→ **YOUR GOAL**
Search each line of the data for the word "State"; copy every line where it is found.

→ **Data items**
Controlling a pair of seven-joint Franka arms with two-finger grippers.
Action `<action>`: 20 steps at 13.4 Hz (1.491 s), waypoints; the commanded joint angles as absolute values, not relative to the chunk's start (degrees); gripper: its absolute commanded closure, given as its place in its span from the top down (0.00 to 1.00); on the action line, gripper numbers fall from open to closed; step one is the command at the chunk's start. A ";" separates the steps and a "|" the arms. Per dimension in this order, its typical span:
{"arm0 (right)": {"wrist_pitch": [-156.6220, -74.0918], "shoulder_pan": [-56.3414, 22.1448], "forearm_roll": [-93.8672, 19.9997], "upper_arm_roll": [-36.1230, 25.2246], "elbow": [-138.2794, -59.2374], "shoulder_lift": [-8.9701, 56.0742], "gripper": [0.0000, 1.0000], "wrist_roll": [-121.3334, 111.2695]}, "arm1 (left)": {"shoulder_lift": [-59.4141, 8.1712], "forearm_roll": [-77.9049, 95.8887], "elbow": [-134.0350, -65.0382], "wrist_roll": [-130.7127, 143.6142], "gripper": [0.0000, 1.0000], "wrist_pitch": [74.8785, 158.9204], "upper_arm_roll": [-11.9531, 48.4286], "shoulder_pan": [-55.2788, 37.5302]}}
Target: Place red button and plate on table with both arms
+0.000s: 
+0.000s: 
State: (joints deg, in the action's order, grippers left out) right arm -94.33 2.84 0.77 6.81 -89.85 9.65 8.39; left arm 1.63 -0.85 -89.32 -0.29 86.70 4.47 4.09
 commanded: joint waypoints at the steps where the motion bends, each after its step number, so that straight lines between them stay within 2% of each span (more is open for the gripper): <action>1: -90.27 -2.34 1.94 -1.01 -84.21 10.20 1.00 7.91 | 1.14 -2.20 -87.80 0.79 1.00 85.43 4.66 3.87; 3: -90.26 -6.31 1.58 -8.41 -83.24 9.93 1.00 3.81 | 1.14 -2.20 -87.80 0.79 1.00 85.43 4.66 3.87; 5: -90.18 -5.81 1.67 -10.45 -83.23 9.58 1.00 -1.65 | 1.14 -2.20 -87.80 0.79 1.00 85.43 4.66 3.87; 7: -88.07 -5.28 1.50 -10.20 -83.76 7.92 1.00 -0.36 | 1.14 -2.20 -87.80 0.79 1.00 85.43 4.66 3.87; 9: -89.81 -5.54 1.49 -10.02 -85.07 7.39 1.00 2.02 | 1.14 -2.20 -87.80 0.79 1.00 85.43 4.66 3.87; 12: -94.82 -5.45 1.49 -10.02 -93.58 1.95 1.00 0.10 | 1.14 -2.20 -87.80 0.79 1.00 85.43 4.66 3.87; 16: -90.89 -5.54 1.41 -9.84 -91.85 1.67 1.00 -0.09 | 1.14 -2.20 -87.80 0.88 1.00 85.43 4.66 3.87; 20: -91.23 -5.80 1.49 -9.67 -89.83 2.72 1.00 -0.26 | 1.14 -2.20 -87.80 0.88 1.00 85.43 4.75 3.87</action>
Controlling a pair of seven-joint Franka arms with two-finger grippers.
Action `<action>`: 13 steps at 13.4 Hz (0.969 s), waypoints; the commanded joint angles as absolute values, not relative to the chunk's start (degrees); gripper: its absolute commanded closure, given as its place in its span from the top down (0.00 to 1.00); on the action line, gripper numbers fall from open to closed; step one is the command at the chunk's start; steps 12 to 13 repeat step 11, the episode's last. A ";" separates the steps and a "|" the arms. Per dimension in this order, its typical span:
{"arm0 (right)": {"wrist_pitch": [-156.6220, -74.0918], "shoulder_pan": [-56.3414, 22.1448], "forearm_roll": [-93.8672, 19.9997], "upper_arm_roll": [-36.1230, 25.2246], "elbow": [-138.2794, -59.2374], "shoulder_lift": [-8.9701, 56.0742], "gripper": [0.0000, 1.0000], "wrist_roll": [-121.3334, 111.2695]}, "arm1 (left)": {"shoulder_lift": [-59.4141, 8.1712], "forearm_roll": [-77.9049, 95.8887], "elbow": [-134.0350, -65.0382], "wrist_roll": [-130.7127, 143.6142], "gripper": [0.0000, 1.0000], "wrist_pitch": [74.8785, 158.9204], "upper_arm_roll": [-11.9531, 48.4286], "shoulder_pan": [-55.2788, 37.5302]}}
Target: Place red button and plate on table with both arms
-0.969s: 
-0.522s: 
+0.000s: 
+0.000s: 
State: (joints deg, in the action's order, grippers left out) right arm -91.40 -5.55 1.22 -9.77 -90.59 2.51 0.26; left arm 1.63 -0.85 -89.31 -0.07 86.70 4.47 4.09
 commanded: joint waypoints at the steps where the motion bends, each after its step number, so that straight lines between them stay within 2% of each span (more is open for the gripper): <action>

→ **YOUR SOLUTION**
State: (joints deg, in the action's order, grippers left out) right arm -94.33 2.84 0.77 6.81 -89.85 9.65 8.39; left arm 1.63 -0.85 -89.32 -0.29 86.70 4.47 4.09
State: (joints deg, in the action's order, grippers left out) right arm -91.40 -5.55 1.22 -9.77 -90.59 2.51 0.26; left arm 1.63 -0.85 -89.31 -0.07 86.70 4.47 4.09

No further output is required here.